TASK DESCRIPTION:
Repeat the entries below exactly, missing none.

EXCERPTED RECORDS:
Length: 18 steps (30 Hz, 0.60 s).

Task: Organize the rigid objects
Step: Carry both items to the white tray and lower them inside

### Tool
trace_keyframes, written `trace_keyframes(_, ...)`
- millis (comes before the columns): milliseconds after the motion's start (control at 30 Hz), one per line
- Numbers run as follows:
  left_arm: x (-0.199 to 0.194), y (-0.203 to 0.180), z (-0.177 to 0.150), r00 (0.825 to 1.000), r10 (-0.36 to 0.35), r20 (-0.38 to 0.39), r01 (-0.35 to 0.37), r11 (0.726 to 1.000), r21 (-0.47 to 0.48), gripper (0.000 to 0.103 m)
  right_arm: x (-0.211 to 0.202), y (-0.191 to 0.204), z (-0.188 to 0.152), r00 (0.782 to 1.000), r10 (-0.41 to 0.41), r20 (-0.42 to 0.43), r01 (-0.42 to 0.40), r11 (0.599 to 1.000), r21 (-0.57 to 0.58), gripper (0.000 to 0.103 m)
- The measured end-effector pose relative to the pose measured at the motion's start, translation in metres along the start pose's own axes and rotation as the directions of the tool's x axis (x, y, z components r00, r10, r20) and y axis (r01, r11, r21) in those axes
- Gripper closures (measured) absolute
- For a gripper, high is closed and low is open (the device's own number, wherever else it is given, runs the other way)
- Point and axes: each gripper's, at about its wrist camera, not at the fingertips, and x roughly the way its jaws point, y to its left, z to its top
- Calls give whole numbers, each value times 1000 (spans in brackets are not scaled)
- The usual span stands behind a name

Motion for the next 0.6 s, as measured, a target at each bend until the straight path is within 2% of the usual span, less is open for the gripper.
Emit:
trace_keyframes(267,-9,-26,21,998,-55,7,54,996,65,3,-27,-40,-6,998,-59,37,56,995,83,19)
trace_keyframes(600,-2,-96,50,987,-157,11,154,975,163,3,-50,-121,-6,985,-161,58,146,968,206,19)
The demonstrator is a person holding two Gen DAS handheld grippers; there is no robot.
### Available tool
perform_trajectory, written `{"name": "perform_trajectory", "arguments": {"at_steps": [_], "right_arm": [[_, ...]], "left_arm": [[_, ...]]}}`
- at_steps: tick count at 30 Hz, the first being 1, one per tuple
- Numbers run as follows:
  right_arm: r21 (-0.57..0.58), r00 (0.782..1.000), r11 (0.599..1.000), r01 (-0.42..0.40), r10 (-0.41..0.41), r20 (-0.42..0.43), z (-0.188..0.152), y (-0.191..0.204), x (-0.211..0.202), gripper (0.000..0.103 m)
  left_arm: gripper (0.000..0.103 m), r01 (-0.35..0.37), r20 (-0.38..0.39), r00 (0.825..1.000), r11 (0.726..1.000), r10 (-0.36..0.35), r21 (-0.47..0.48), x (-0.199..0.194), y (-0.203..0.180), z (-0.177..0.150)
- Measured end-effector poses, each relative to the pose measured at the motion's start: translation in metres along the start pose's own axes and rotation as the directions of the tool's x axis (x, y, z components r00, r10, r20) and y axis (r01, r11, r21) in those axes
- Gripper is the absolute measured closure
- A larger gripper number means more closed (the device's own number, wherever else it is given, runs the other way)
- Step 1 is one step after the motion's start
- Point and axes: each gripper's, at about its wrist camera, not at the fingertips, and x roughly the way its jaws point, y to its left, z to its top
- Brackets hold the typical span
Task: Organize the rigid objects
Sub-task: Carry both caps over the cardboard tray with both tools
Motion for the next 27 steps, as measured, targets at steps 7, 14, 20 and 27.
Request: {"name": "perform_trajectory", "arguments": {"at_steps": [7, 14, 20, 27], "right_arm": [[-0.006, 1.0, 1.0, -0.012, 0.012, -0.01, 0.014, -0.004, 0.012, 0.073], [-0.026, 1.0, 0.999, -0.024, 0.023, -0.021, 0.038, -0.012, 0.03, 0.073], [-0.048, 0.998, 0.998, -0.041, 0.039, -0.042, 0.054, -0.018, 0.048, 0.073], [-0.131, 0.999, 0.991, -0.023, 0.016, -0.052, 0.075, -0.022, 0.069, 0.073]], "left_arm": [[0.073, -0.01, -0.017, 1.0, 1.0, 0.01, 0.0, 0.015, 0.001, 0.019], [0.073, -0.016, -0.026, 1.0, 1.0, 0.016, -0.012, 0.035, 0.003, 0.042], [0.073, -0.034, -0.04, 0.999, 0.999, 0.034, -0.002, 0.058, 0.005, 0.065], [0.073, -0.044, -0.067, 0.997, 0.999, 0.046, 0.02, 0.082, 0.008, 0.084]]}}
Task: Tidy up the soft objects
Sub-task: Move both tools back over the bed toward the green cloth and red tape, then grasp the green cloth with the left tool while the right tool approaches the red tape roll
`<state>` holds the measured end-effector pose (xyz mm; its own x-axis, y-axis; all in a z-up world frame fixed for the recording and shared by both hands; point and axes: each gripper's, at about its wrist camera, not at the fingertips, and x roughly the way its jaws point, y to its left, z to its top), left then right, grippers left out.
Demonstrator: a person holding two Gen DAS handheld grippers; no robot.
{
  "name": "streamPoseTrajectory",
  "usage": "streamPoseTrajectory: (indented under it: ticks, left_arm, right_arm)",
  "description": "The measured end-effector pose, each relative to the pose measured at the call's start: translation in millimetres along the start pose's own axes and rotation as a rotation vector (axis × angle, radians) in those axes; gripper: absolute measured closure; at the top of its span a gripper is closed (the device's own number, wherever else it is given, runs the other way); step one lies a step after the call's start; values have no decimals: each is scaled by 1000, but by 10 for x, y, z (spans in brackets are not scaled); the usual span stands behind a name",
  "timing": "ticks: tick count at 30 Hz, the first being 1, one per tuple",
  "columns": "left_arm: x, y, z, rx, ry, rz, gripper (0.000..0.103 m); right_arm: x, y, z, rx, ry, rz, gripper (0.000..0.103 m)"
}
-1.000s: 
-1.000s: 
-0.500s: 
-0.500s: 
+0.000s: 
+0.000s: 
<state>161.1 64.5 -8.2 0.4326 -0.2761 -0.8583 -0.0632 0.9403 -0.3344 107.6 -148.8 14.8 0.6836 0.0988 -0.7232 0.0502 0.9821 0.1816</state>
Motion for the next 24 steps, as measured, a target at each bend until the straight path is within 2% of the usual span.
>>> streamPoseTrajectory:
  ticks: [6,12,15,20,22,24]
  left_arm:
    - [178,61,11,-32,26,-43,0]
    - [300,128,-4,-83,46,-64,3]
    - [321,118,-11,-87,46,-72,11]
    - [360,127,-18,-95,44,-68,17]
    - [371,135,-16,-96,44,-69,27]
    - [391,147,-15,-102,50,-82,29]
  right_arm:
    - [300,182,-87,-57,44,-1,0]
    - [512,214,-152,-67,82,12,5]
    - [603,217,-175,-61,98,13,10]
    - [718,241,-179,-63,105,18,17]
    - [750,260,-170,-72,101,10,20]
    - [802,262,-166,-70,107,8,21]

ANSWER FOR THE TASK:
Length: 18 steps (30 Hz, 0.60 s).

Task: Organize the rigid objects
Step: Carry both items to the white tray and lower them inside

### Tool
trace_keyframes, written `trace_keyframes(_, ...)`
- millis (comes before the columns): milliseconds after the motion's start (control at 30 Hz), one per line
- Numbers run as follows:
  left_arm: x (-0.199 to 0.194), y (-0.203 to 0.180), z (-0.177 to 0.150), r00 (0.825 to 1.000), r10 (-0.36 to 0.35), r20 (-0.38 to 0.39), r01 (-0.35 to 0.37), r11 (0.726 to 1.000), r21 (-0.47 to 0.48), gripper (0.000 to 0.103 m)
  right_arm: x (-0.211 to 0.202), y (-0.191 to 0.204), z (-0.188 to 0.152), r00 (0.782 to 1.000), r10 (-0.41 to 0.41), r20 (-0.42 to 0.43), r01 (-0.42 to 0.40), r11 (0.599 to 1.000), r21 (-0.57 to 0.58), gripper (0.000 to 0.103 m)
- The measured end-effector pose relative to the pose measured at the motion's start, translation in metres along the start pose's own axes and rotation as the directions of the tool's x axis (x, y, z components r00, r10, r20) and y axis (r01, r11, r21) in those axes
- Gripper closures (measured) absolute
- For a gripper, high is closed and low is open (the device's own number, wherever else it is given, runs the other way)
- Point and axes: each gripper's, at about its wrist camera, not at the fingertips, and x roughly the way its jaws point, y to its left, z to its top
- Calls give whole numbers, each value times 1000 (spans in brackets are not scaled)
- The usual span stands behind a name

Motion for the next 0.6 s, as measured, a target at each bend until the straight path is within 2% of the usual span, less is open for the gripper.
Emit:
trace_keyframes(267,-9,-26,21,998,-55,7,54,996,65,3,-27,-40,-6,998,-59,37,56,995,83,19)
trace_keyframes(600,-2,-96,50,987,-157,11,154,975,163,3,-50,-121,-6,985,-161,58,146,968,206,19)
The demonstrator is a person holding two Gen DAS handheld grippers; there is no robot.
### Available tool
perform_trajectory, written `{"name": "perform_trajectory", "arguments": {"at_steps": [_], "right_arm": [[_, ...]], "left_arm": [[_, ...]]}}`
- at_steps: tick count at 30 Hz, the first being 1, one per tuple
- Numbers run as follows:
  right_arm: r21 (-0.57..0.58), r00 (0.782..1.000), r11 (0.599..1.000), r01 (-0.42..0.40), r10 (-0.41..0.41), r20 (-0.42..0.43), z (-0.188..0.152), y (-0.191..0.204), x (-0.211..0.202), gripper (0.000..0.103 m)
  left_arm: gripper (0.000..0.103 m), r01 (-0.35..0.37), r20 (-0.38..0.39), r00 (0.825..1.000), r11 (0.726..1.000), r10 (-0.36..0.35), r21 (-0.47..0.48), x (-0.199..0.194), y (-0.203..0.180), z (-0.177..0.150)
- Measured end-effector poses, each relative to the pose measured at the motion's start: translation in metres along the start pose's own axes and rotation as the directions of the tool's x axis (x, y, z components r00, r10, r20) and y axis (r01, r11, r21) in those axes
- Gripper is the absolute measured closure
- A larger gripper number means more closed (the device's own number, wherever else it is given, runs the other way)
- Step 1 is one step after the motion's start
- Point and axes: each gripper's, at about its wrist camera, not at the fingertips, and x roughly the way its jaws point, y to its left, z to its top
- Brackets hold the typical span
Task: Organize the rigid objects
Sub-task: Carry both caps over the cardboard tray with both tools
Motion for the next 27 steps, as measured, targets at steps 7, 14, 20 and 27.
Request: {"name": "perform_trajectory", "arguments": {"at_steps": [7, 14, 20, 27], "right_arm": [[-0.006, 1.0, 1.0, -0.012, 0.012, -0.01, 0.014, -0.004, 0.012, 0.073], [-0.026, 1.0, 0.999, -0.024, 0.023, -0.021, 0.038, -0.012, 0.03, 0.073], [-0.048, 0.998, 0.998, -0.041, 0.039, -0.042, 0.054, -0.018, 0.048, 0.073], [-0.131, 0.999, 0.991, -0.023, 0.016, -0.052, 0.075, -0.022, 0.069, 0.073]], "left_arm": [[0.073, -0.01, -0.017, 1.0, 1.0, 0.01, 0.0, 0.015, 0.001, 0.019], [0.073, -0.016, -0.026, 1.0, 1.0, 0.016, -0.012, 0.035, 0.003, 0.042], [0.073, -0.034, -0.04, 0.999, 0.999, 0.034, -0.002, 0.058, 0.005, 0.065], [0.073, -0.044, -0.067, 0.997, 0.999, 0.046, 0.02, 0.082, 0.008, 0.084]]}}
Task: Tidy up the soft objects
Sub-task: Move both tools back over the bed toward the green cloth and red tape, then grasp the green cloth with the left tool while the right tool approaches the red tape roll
`<state>` holds the measured end-effector pose (xyz mm; its own x-axis, y-axis; all in a z-up world frame fixed for the recording and shared by both hands; point and axes: each gripper's, at about its wrist camera, not at the fingertips, and x roughly the way its jaws point, y to its left, z to its top), left then right, grippers left out.
Demonstrator: a person holding two Gen DAS handheld grippers; no robot.
{
  "name": "streamPoseTrajectory",
  "usage": "streamPoseTrajectory: (indented under it: ticks, left_arm, right_arm)",
  "description": "The measured end-effector pose, each relative to the pose measured at the call's start: translation in millimetres along the start pose's own axes and rotation as a rotation vector (axis × angle, radians) in those axes; gripper: absolute measured closure; at the top of its span a gripper is closed (the device's own number, wherever else it is given, runs the other way); step one lies a step after the call's start; values have no decimals: each is scaled by 1000, but by 10 for x, y, z (spans in brackets are not scaled); the usual span stands behind a name",
  "timing": "ticks: tick count at 30 Hz, the first being 1, one per tuple",
  "columns": "left_arm: x, y, z, rx, ry, rz, gripper (0.000..0.103 m); right_arm: x, y, z, rx, ry, rz, gripper (0.000..0.103 m)"
}
-1.000s: 
-1.000s: 
-0.500s: 
-0.500s: 
+0.000s: 
+0.000s: 
<state>161.1 64.5 -8.2 0.4326 -0.2761 -0.8583 -0.0632 0.9403 -0.3344 107.6 -148.8 14.8 0.6836 0.0988 -0.7232 0.0502 0.9821 0.1816</state>
Motion for the next 24 steps, as measured, a target at each bend until the straight path is within 2% of the usual span.
>>> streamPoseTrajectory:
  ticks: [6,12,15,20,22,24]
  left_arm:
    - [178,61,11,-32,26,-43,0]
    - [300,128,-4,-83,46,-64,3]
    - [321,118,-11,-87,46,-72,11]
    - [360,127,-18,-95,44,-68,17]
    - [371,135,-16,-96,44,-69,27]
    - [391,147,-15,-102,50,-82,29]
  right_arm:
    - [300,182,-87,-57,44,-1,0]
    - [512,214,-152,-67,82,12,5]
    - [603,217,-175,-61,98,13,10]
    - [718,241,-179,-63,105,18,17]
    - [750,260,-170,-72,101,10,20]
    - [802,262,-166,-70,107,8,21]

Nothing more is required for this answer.